Starting with the first line of the listing, quote each line exactly until and including the one with "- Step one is", leaving pictures out.

Data provided:
_ _ _ _ _

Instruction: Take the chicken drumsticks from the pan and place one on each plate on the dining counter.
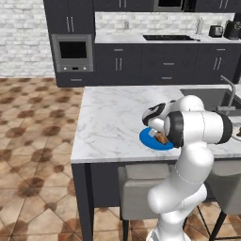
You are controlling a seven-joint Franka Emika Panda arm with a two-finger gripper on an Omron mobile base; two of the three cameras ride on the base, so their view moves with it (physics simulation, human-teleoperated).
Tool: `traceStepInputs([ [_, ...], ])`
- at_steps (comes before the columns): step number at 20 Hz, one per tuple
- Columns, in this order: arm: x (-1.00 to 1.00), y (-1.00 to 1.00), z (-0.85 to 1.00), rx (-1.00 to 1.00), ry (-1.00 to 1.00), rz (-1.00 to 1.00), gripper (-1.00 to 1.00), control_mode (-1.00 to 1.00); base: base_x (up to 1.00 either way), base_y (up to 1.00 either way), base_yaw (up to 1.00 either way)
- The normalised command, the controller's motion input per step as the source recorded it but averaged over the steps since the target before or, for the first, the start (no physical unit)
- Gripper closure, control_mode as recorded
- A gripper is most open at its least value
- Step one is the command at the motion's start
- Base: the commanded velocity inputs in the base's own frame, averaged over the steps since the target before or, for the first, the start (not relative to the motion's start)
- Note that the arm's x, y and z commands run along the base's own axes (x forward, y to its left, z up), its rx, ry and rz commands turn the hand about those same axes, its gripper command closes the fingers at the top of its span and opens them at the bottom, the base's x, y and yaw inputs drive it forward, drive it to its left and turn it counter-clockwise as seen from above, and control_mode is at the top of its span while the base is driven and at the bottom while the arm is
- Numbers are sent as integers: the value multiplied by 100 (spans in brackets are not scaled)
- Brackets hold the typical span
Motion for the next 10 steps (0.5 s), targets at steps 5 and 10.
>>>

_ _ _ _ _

Result for this exercise:
Instruction: Take the chicken drumsticks from the pan and place one on each plate on the dining counter.
You are controlling a seven-joint Franka Emika Panda arm with a two-finger gripper on an Omron mobile base; two of the three cameras ride on the base, so their view moves with it (physics simulation, human-teleoperated).
Tool: `traceStepInputs([ [_, ...], ])`
- at_steps (comes before the columns): step number at 20 Hz, one per tuple
- Columns, in this order: arm: x (-1.00 to 1.00), y (-1.00 to 1.00), z (-0.85 to 1.00), rx (-1.00 to 1.00), ry (-1.00 to 1.00), rz (-1.00 to 1.00), gripper (-1.00 to 1.00), control_mode (-1.00 to 1.00); base: base_x (up to 1.00 either way), base_y (up to 1.00 either way), base_yaw (up to 1.00 either way)
- The normalised command, the controller's motion input per step as the source recorded it but averaged over the steps since the target before or, for the first, the start (no physical unit)
- Gripper closure, control_mode as recorded
- A gripper is most open at its least value
- Step one is the command at the motion's start

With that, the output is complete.